# Work instructions:
All the data must be output exactly as given.

# Given data:
* * * *
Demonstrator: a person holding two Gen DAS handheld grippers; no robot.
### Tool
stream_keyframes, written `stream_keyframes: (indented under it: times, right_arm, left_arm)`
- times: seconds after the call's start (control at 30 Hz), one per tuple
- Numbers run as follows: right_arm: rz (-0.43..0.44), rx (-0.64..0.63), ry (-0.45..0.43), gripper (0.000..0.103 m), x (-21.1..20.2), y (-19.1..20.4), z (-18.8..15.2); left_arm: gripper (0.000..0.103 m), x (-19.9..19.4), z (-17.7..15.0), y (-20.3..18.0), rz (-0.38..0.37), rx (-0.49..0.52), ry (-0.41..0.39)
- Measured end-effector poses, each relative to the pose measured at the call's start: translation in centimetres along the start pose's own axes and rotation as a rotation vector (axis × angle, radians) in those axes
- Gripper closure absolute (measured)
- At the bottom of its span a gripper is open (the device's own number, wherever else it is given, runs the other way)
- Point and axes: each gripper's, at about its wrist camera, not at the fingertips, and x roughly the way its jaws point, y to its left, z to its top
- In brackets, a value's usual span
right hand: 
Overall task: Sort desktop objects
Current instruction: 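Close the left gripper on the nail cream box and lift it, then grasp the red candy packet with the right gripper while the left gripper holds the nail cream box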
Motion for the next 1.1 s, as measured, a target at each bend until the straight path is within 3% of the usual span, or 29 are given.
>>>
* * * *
# Solution to this exercise:
Demonstrator: a person holding two Gen DAS handheld grippers; no robot.
### Tool
stream_keyframes, written `stream_keyframes: (indented under it: times, right_arm, left_arm)`
- times: seconds after the call's start (control at 30 Hz), one per tuple
- Numbers run as follows: right_arm: rz (-0.43..0.44), rx (-0.64..0.63), ry (-0.45..0.43), gripper (0.000..0.103 m), x (-21.1..20.2), y (-19.1..20.4), z (-18.8..15.2); left_arm: gripper (0.000..0.103 m), x (-19.9..19.4), z (-17.7..15.0), y (-20.3..18.0), rz (-0.38..0.37), rx (-0.49..0.52), ry (-0.41..0.39)
- Measured end-effector poses, each relative to the pose measured at the call's start: translation in centimetres along the start pose's own axes and rotation as a rotation vector (axis × angle, radians) in those axes
- Gripper closure absolute (measured)
- At the bottom of its span a gripper is open (the device's own number, wherever else it is given, runs the other way)
- Point and axes: each gripper's, at about its wrist camera, not at the fingertips, and x roughly the way its jaws point, y to its left, z to its top
- In brackets, a value's usual span
right hand: 
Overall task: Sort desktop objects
Current instruction: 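Close the left gripper on the nail cream box and lift it, then grasp the red candy packet with the right gripper while the left gripper holds the nail cream box
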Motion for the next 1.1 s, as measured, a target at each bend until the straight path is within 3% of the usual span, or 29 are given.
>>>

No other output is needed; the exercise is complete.